# What mini monster truck should i get



## hockeyman (Jan 8, 2006)

okay i know i have alot of topics on hear and the reason is i want to get a mini(1/18)Rc car/truck and i don't know which one to get. i want to hear your suggegtions i've heard a lot about the associated trucks and the duratrax trucks but is thier any other ones i should be looking for.Remember i need it for backyard bashing and on an outdoor track.(HAS TO BE OFF-ROAD).


----------



## okracer (Mar 11, 2002)

man you cant go wrong with associated they are the granddaddy of toy cars my man and you can get parts anywhere you are at everyone knows of associated


----------



## hockeyman (Jan 8, 2006)

what about the minizilla is thier any probablems with that truck


----------



## BudBartos (Jan 1, 1970)

Do not get the minizilla!!!!!!!!!!!!!!


----------



## Ozone (Feb 9, 2006)

Get the TE RC18T .. by far.. Team Associated... i just got back into it from years off.. had a RC18T for 3 days.. Friend at work sticks the same amount of money in my face that i gave for it.. So i sold it to him, 2 hours later this morning when i got off work i ordered another one and will have it wed... ya i could have said go ahead and buy your own but we are 100 miles from the nearst hobby shop.. Southern Oklahoma Sucks for RC cars/trucks..... I loved it in the 3 days i had it, i sold is mainly so i would know i would have a friend that would have one here. 
Good stuff.. 
LaterZ 
Ozone 

southernoklahoma.com home of dimebug


----------



## hockeyman (Jan 8, 2006)

BudBartos said:


> Do not get the minizilla!!!!!!!!!!!!!!


Whats wrong with the minizilla it kicks minimadness a$$


----------



## hockeyman (Jan 8, 2006)

BudBartos said:


> Do not get the minizilla!!!!!!!!!!!!!!


Whats wrong with the minizilla it kicks minimadness a$$


----------



## hockeyman (Jan 8, 2006)

The mini LSt is not to bad its sure looks powerful


----------



## okracer (Mar 11, 2002)

hey there ozone im from norman oklahoma how you doin?


----------



## hockeyman (Jan 8, 2006)

i have heard good things about the vendetta but im not sure because i am also looking at the mini LST and the rc18b


----------



## GEORGE LARRABEE (Jan 18, 2006)

do not get the mini lst i just got one its very very slow u would think it would be fast with the two motors belive me its not fast


----------



## Ozone (Feb 9, 2006)

*Good here in Oklahoma... anyone else Okla?*



okracer said:


> hey there ozone im from norman oklahoma how you doin?
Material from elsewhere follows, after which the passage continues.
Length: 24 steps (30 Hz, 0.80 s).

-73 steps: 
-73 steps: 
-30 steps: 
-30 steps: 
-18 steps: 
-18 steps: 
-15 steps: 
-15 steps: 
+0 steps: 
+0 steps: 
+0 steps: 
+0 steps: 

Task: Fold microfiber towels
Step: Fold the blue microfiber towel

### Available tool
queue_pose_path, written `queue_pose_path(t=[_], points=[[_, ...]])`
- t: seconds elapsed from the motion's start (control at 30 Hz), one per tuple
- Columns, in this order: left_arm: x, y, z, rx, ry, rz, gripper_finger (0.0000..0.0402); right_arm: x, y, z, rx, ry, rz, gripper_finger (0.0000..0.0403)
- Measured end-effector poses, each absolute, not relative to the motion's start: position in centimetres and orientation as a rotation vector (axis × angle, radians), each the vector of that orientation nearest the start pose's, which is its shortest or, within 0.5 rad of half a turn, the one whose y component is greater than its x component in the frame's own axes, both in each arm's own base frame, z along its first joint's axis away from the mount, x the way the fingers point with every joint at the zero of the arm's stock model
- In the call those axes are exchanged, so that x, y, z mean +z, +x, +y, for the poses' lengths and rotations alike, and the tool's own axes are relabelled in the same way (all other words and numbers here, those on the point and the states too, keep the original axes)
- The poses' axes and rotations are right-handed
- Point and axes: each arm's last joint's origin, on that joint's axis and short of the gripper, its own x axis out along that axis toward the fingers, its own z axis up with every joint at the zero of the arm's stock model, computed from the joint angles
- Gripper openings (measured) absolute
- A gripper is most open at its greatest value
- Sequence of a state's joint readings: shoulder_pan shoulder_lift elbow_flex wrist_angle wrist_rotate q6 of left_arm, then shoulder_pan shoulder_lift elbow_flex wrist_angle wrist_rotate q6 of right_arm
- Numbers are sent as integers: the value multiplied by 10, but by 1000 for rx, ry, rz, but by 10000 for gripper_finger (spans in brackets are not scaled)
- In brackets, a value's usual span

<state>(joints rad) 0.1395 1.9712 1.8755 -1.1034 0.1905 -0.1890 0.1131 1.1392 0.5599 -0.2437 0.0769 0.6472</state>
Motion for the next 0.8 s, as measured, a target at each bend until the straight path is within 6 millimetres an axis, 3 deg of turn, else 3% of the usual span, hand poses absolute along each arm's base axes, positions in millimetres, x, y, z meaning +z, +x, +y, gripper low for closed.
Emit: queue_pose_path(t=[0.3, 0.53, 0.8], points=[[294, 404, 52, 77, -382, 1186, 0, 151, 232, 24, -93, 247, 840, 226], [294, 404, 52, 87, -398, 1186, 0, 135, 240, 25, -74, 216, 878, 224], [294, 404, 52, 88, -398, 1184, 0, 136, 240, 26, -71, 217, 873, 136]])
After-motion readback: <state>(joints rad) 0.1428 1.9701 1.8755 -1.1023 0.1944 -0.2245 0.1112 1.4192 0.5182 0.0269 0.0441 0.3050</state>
Doing great here... Got my second RC18T in 3 weeks and love it, first one i sold 3 days after i had it to a friend at work. Sure wish there were more down here in the southern oklahoma that were in to RC. 
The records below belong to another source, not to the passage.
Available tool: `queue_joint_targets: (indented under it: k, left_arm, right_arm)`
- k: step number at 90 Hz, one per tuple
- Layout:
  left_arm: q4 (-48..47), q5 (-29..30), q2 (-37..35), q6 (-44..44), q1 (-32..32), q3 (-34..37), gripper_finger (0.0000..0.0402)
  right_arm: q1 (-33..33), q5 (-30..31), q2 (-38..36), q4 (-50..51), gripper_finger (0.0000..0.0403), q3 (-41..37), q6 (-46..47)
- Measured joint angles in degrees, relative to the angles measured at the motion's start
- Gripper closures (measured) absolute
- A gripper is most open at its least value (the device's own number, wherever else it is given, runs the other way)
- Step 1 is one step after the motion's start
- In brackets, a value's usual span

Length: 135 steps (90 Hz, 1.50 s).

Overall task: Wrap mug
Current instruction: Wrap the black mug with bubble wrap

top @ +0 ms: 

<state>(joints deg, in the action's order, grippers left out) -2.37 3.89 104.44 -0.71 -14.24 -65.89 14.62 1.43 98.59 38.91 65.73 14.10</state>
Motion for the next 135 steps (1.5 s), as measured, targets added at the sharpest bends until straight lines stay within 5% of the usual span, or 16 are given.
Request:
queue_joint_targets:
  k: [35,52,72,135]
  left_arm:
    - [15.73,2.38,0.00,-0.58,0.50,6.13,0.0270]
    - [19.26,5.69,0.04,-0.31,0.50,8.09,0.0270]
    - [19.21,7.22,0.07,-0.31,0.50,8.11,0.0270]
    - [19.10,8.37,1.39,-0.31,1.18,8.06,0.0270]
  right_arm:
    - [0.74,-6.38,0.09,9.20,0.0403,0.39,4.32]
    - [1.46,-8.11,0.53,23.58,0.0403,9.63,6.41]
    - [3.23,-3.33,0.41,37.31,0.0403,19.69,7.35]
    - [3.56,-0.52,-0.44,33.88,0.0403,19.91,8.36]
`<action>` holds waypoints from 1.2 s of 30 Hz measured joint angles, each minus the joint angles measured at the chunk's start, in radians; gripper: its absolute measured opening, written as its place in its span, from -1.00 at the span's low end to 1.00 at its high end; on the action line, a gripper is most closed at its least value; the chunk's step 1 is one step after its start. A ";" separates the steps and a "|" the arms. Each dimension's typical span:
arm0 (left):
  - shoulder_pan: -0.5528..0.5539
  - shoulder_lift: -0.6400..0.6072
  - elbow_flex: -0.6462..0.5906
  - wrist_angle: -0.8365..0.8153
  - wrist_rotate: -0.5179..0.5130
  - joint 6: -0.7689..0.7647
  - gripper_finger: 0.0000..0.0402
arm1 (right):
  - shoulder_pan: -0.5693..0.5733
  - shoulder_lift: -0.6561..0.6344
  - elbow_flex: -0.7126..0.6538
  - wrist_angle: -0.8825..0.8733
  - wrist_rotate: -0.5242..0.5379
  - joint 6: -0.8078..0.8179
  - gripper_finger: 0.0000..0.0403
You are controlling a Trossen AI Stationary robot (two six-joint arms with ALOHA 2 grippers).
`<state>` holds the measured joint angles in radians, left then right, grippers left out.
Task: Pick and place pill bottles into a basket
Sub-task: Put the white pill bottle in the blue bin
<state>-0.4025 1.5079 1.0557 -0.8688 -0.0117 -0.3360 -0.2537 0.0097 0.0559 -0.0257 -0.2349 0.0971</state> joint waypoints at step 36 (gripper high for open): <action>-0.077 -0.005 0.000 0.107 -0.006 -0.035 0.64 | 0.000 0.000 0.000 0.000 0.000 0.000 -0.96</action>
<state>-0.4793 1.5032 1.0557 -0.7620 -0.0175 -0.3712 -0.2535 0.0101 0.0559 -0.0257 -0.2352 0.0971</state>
Whats the thoughts on a Stampede for just goofin around and stuff at the lake and backyard/driveway and other areas? thinking of getting one of those cuz they are pretty good on price and alot of stuff out there for it...

Laterz 
Ozone 

http://www.southernoklahoma.com


----------



## tnetzley (Feb 1, 2006)

Trust me go with the AE rc18t out of the box it is really fast I one with my stock rc18t


----------



## theplanethobbys (Mar 12, 2006)

The Rc18t , mt is the fastest straight out of the box.The only problem is control. They are very hard to control with that much speed. The Kyosho Mini Inferno ST is te one with control. As far as making it faster? There are a lot of hopups out there to sweet'in it up. You then still have great control.
planet


----------



## ronbeck (Oct 30, 2002)

good luck on your qwest. i own the m-lst, the rc18t and now the xray m18t. you get some good rtr bang for your buck with the rc18 series. but if you plan to race you may want to look at the xray truck. the vendetta does has some good buzz. 12mm whell hexes standard servo, but a big down side with a lot of peopel is the wheels are held on by a philips screw. ohh and the dtx electronics.


----------



## macnut (Jan 24, 2004)

Hey Ronbeck, You didn't say anything about the m-lst. I'm looking at getting a 1/18 also. I was told that the m-lst was the fasttest out of the box.


----------



## ronbeck (Oct 30, 2002)

macnut the m-lst maybe the fastest 18th scale truck. but losi needs to fix some things before i would say to go that route. the ring and pinion gears are way too thin to handle the trucks stock power. mine was bought as a use roller and has some hop ups. so i dont have as many issues as others. i think the truck has the best potential out of all of them. 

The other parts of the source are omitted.